Loin d’être hétérogène, la production de Martin est animée d’une cohérence dont quelques autoportraits sont les témoignages irréductibles, comme si, certain que le temps et l’histoire éroderaient son image, l’artiste avait tenu à fixer par lui-même les traits qu’il réservait à la postérité.

Des suaires modernes
Cela fait un an que le jeune artiste a gagné Paris et l’atelier de Jean-Paul Laurens lorsqu’il livre un Autoportrait en saint Jean-Baptiste (1880).
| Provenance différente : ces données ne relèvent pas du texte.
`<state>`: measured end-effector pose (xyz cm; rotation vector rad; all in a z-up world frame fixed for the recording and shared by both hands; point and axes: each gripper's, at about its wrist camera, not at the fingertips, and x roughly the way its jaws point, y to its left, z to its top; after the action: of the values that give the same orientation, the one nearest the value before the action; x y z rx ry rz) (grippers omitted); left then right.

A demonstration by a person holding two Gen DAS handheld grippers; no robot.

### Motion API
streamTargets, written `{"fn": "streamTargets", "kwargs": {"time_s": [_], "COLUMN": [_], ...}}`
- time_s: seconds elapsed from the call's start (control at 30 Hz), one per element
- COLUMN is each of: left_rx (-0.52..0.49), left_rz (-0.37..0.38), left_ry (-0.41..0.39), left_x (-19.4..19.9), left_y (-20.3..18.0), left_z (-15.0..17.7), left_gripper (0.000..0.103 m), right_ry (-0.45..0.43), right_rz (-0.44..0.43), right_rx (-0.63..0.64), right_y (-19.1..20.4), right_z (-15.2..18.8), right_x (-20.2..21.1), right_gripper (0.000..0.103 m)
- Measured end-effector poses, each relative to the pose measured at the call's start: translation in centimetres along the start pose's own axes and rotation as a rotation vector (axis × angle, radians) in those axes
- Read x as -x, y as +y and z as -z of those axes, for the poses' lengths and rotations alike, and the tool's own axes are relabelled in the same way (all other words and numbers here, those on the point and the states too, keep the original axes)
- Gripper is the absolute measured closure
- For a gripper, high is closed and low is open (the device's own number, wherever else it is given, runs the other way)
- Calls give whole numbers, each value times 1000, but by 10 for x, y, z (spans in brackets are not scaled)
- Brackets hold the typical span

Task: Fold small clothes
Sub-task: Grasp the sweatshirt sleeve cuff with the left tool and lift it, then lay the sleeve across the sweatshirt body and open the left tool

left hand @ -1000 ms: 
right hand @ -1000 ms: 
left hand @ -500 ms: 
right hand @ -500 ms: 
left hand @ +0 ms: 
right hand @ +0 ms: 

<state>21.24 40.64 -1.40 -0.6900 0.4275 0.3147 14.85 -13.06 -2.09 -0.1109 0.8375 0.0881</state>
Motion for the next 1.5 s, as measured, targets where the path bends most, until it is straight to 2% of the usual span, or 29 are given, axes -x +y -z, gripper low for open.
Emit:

Est-ce là une relique stratégique destinée à satisfaire l’enseignement d’un maître versé dans les sujets religieux ? Ou ne s’agit-il que d’une manière détournée et présomptueuse de s’investir d’un pouvoir évangélique à l’instar du Baptiste ? En 1883, Henri Martin revient à cette même effigie en assimilant la crudité et la cruauté de la leçon espagnole : la vera icona frontale est devenue un morceau de peinture de trois quarts, poignant et désolé. Tandis qu’un autoportrait de 1885 atteste une dislocation de la forme colorée, le peintre se représente dès 1910 selon une formule canonique : affublé d’une longue barbe blanche et accompagné de sa palette, il scrute le spectateur auquel il impose une vision pointilliste de son métier. Henri Martin n’est plus un simple missionnaire extatique, il est désormais un créateur démiurgique, tenant à la fois du peintre et de l’ermite, de saint Jérôme et de saint Luc. La touche scintille, la couleur irradie, le paysage se fond avec le personnage. Et Henri Martin créa la peinture…

Autour de l'exposition

Informations pratiques. « Henri Martin, du rêve au quotidien » jusqu’au 1er février 2009. musée des Beaux-Arts de Bordeaux. Tous les jours, sauf le mardi, de 11 h à 18 h. Tarifs : 5 et 2,50 d. Tél. O5 56 10 20 56.
Henri Martin et ses musées. C’est aux villes de Cahors, Douai et Bordeaux que Henri Martin a choisi de léguer ses œuvres. Depuis 2001, le musée de Cahors Henri-Martin lui consacre une exposition permanente où paysages et portraits témoignent de son attachement à la région du Lot. De son côté, le musée de la Chartreuse de Douai conserve quatre toiles du peintre acquises sous l’influence d’Henri Duhem, collectionneur et ami de l’artiste. Enfin, à Bordeaux, le musée bénéficia en 1938 d’un don de 29 œuvres du peintre qui venait compléter un dépôt de 1901. Ces trois lieux rassemblent environ 90 huiles de l’artiste.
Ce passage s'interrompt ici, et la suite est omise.